Many scientific application codes have grown over many years or even decades. Legacy issues such as outdated programming techniques, a "monolithic" design or lack of automation make further development difficult and constantly increase the effort required to validate new program versions. In addition, porting to new and innovative hardware architectures such as the ones provided with the Future Technologies Partition - which could possibly enable much higher computing power than established architectures - is only possible to a limited extent.
In order to preserve the investments already made in the existing code bases and make them ready for the future, the area of Software Sustainability is becoming increasingly important.
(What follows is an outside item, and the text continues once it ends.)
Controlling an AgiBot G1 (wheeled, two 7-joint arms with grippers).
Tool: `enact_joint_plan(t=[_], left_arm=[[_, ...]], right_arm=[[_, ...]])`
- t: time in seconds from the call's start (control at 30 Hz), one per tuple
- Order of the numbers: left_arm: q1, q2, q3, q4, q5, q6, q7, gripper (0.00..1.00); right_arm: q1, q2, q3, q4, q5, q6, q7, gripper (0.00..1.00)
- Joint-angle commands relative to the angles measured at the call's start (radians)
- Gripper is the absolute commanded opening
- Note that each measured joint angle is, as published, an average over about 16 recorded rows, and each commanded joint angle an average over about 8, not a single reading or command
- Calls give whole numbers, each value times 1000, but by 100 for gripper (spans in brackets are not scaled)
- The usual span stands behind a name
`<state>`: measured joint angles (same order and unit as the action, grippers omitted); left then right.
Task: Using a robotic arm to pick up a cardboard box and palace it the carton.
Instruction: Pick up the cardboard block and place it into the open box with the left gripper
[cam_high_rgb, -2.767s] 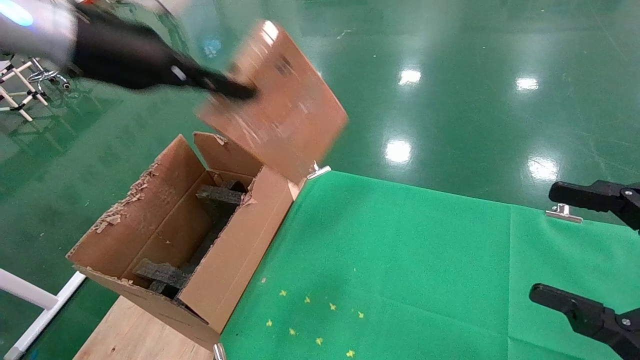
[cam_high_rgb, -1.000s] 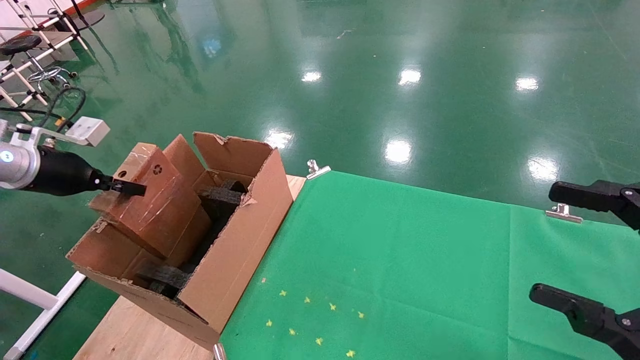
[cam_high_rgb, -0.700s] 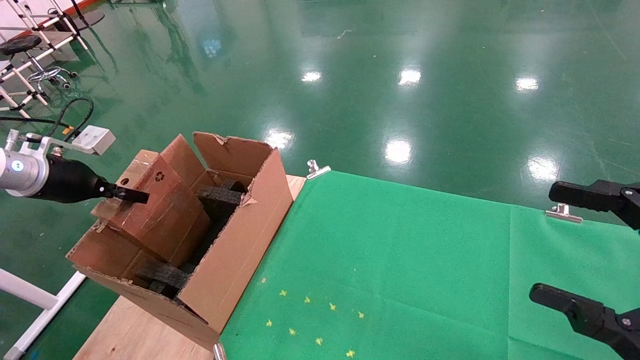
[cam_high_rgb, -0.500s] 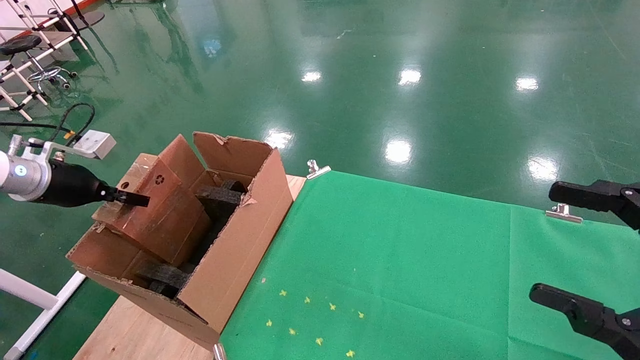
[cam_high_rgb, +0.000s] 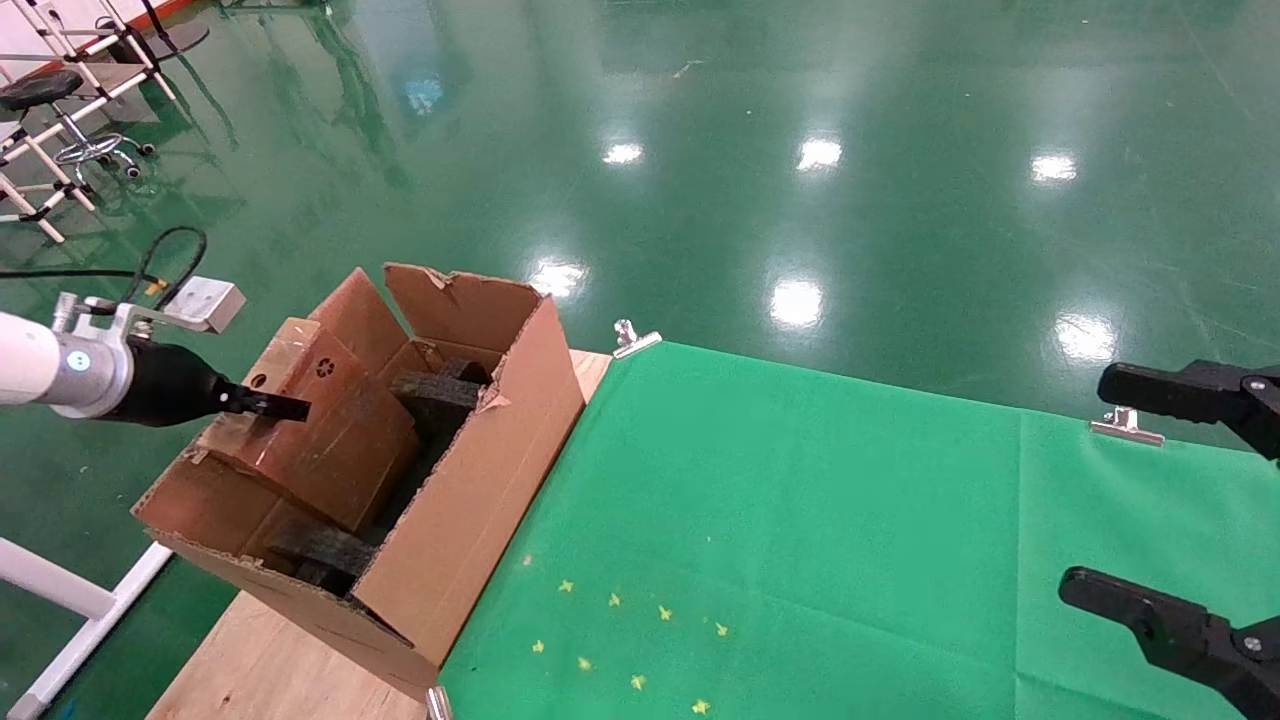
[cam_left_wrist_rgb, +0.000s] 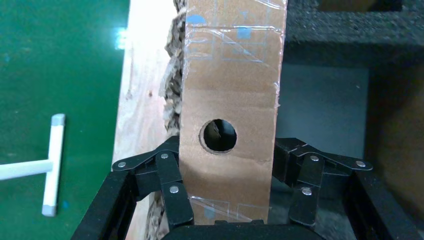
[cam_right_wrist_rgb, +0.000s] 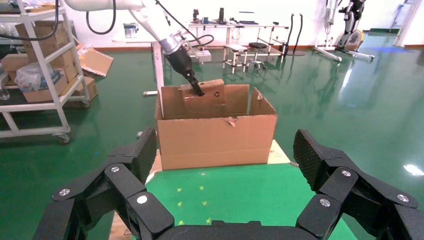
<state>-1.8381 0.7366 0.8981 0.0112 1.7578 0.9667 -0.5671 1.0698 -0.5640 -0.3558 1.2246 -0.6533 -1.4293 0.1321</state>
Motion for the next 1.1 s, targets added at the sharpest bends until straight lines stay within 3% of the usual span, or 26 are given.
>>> enact_joint_plan(t=[0.03, 1.1], left_arm=[[13, 5, -3, 1, -4, -28, -4, 0], [179, 83, -37, 2, -53, -158, -45, 0]], right_arm=[[0, 0, 0, 0, 0, 0, 0, 100], [0, 0, 0, 0, 0, 0, 0, 100]])
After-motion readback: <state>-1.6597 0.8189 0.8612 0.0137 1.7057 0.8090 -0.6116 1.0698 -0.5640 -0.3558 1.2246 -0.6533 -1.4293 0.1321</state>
In particular, automation in the form of Continuous Integration, Continuous Testing, Continuous Deployment and Continuous Benchmarking - CI/CT/CD/CB or Cx for short - is of great importance in this context.
NHR@KIT coordinates the area of "Sustainable Software Development - Cx as a Service" within the NHR Alliance and offers training courses and workshops as well as an infrastructure for CI/CT/CD.
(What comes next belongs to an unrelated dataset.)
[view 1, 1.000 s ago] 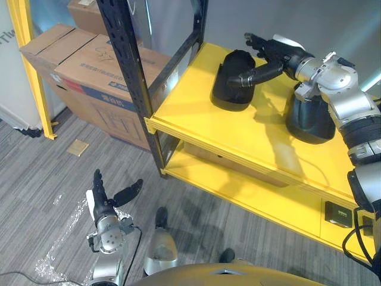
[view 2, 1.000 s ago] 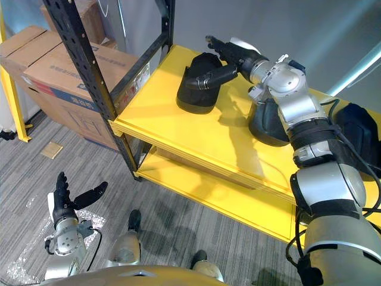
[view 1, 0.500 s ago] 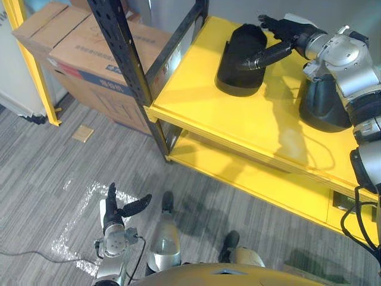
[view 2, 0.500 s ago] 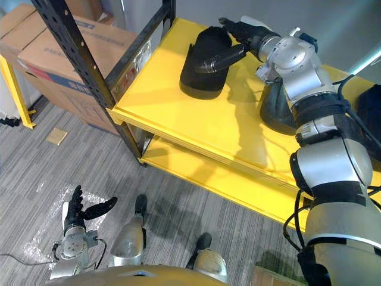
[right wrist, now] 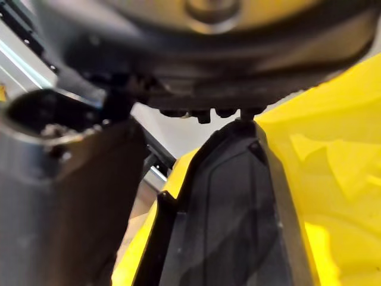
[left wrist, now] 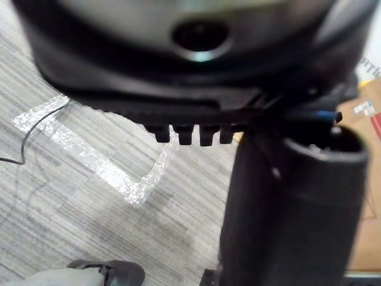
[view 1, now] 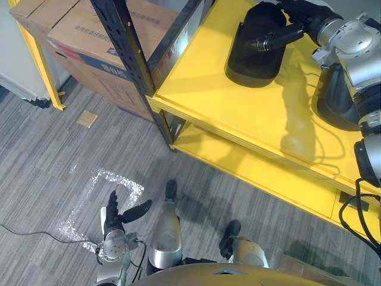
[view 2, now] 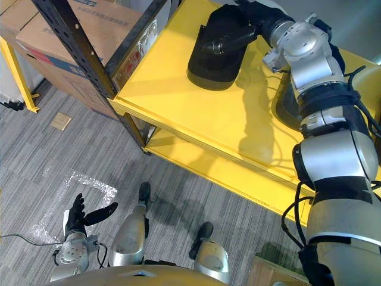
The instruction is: Walk over and take three plastic housings, then place them on the shelf
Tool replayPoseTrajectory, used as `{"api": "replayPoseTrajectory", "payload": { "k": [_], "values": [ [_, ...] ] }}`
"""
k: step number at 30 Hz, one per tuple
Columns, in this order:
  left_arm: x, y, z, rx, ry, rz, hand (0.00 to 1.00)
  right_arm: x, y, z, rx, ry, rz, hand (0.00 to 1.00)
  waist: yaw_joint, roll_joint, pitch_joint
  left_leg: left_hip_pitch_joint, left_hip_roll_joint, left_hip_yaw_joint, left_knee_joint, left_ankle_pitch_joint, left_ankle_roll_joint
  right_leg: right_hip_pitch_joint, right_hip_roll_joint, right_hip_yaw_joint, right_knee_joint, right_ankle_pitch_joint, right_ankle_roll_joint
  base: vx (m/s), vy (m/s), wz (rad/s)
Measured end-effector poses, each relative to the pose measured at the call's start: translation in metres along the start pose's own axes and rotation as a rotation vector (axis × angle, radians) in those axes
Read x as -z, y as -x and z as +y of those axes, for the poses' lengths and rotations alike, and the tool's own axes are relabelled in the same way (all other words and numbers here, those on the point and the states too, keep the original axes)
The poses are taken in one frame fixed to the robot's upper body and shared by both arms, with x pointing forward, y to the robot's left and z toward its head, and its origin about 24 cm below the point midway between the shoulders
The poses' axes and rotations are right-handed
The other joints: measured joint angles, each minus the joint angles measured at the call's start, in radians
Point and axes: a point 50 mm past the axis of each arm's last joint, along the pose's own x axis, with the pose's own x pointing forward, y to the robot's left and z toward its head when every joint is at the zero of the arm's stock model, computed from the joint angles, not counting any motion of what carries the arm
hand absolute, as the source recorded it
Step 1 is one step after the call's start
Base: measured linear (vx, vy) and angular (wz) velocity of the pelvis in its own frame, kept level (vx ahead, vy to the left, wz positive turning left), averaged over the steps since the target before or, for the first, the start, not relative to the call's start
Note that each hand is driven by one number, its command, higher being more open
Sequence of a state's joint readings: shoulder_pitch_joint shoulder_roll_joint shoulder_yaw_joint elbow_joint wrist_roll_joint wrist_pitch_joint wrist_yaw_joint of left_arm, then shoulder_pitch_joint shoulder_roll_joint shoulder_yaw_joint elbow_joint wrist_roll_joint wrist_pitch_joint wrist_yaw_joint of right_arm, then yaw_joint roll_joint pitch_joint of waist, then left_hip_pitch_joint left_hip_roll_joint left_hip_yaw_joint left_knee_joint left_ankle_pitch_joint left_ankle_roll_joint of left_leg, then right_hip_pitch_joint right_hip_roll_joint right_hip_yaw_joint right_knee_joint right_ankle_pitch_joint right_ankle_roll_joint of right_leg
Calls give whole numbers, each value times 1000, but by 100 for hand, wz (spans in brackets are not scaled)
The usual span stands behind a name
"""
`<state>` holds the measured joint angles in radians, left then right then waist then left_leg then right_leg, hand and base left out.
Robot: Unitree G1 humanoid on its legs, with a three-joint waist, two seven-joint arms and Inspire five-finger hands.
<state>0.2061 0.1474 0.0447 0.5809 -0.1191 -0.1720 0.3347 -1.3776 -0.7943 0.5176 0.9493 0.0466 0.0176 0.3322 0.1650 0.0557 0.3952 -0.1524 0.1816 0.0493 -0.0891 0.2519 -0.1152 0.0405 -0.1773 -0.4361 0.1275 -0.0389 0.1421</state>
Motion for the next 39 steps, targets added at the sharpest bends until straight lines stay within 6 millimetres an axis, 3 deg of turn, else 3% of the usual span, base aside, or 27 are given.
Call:
{"api": "replayPoseTrajectory", "payload": {
  "k": [5, 11, 17, 33, 39],
  "values": [
    [0, 0, 0, -4, 25, 8, 100, 5, 0, 0, 2, -11, 28, 100, -1, 7, 4, 6, 0, -3, 0, 1, -2, -5, -6, -1, 33, -21, -1, -10, -30, 1],
    [0, 1, -5, 20, 28, 9, 100, 10, 2, -6, 49, -55, 61, 100, -1, 34, 44, -2, 1, -3, -1, -7, -4, -28, -13, 3, 64, -28, -1, -55, -29, -1],
    [0, 1, -4, 17, 51, 14, 100, 16, 4, -12, 75, -136, 100, 100, 3, 34, 59, -15, -3, -3, 0, 4, 0, -45, -20, 3, 79, -36, -2, -6, -36, 2],
    [1, 1, -6, 25, 58, 18, 100, 15, 5, -16, 39, -125, 141, 100, 4, 35, 61, -11, -4, -5, 0, 4, -1, -60, -31, 5, 129, -65, -4, -10, -27, 1],
    [0, 1, -5, 24, 56, 17, 100, 13, 5, -16, -46, -133, 184, 100, 6, 35, 60, 7, -1, 11, 0, 3, -3, -55, -31, 20, 130, -65, -5, -7, -24, -7]
  ]
}}
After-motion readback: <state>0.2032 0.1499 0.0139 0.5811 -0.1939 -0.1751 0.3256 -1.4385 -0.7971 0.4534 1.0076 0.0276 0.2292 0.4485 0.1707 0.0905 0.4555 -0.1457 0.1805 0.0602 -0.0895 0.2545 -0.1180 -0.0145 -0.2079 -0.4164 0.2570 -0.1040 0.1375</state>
Job-specific performance monitoring
Scalable, continuous performance monitoring is an important tool for sustainable and efficient use of high-performance computing resources. The operators of the resources can react to inefficient use by providing consulting and supportive services. But also on the side of the users a steadily increasing interest in corresponding data can be observed.
Due to the high complexity of HPC system environments, a large number of components are required to collect the necessary data and provide user-friendly access to it to users and administrators. Data collection must take place directly on the individual compute nodes and has to be enriched with metadata (e.g. from the job scheduler). The large volume of the collected data requires the use of powerful, scalable data storage systems. Some of the components used must be adaptable to the individual needs and circumstances of the various operators. The exact nature of the collected data also varies between centers, making the use of standard tools and providing training to users difficult.
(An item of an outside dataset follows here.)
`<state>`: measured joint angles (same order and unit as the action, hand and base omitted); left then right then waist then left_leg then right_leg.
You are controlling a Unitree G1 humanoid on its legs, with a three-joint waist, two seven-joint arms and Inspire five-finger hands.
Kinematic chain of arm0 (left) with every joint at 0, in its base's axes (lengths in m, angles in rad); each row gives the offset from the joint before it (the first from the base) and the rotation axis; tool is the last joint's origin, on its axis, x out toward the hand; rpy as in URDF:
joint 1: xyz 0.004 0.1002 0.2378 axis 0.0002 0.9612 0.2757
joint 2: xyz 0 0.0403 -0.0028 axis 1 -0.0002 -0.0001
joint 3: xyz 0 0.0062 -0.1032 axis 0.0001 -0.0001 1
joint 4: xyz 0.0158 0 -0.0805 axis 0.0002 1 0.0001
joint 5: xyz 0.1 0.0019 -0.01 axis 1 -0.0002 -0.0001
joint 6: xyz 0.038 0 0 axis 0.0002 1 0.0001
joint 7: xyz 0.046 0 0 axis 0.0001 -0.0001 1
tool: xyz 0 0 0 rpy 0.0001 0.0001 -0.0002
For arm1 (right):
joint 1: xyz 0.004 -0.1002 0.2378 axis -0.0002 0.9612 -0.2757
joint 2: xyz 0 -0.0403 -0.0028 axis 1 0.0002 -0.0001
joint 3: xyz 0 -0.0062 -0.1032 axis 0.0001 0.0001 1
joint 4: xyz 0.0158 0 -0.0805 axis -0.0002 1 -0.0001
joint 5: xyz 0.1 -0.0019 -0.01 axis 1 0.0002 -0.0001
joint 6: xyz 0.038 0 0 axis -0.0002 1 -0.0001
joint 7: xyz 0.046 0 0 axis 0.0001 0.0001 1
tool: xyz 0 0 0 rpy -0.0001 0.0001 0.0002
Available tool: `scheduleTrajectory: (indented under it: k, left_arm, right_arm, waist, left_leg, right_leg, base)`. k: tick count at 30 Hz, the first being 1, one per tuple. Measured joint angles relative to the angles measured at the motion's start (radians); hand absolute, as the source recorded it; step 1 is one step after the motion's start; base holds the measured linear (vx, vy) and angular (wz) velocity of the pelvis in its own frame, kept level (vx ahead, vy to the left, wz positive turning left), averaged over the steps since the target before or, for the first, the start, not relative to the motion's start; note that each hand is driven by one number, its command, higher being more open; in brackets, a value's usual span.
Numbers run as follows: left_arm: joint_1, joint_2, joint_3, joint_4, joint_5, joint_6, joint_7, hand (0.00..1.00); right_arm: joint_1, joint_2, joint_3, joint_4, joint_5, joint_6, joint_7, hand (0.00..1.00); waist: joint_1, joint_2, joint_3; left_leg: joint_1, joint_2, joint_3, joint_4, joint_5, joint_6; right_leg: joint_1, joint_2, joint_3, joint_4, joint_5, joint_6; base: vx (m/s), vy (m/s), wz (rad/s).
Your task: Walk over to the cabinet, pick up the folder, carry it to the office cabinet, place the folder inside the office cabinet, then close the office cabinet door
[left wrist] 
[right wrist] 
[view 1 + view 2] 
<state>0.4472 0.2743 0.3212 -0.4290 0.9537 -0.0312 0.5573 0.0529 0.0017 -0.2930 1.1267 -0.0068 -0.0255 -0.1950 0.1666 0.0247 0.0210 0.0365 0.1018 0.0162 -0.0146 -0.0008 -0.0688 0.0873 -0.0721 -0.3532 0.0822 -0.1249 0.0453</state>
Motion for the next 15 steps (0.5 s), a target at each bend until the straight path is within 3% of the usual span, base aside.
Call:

In this collaborative project, NHR@KIT is working with other centers to ensure interoperability and common standards for system-wide and continuous job-specific performance monitoring environments.
Coordination with State-Level Networks
Even before the formation of the German Tier 2 centers in the National High Performance Computing Alliance (NHR), various Tier-3 HPC networks already existed in some German federal states, among them bwHPC (Baden-Württemberg), HKHLR (Hesse), HLRN (Berlin, Brandenburg, Bremen, Hamburg, Mecklenburg-Western Pomerania, Lower Saxony, Schleswig-Holstein), hpc.nrw (North Rhine-Westphalia), and KONWHIR (Bavaria). These networks organize the promotion of High-Performance Computing on a broad scale, but often a connection with Tier-2 or even Tier-1 sites already existed.
Users usually make their frist contact with HPC resources at the Tier-3 level, where they learn the basics of operation and the foundations are laid for a later scientific career in the Computational Sciences. However, state-level networks can hardly meet the demand for HPC experts and cannot be made responsible for the goal of "vertical permeability", the successful transition from Tier-3 to Tier-2 or Tier-1, alone.
Within the framework of this networking project, NHR@KIT coordinates the interlocking of NHR with the state-level networks, in particular with bwHPC, for example by coordinating training events and training multipliers ("Train-The-Trainer").
Highly Scalable Numerical Solvers and Numerical Libraries
Within the framework of ongoing and already completed research projects, highly scalable numerical solution algorithms and high-performance numerical software libraries have been developed at some NHR sites (e.g. HyTeg, Gingko). These lay the foundations for future Exascale Systems and promise to significantly accelerate existing applications, especially by efficiently exploiting current hardware technologies such as GPGPUs and other accelerators.
As part of this joint NHR project, these algorithms and libraries are be made available to all users. This goal includes, for example, ensuring compatibility with existing solvers and guiding researchers with the adoption into existing simulation software.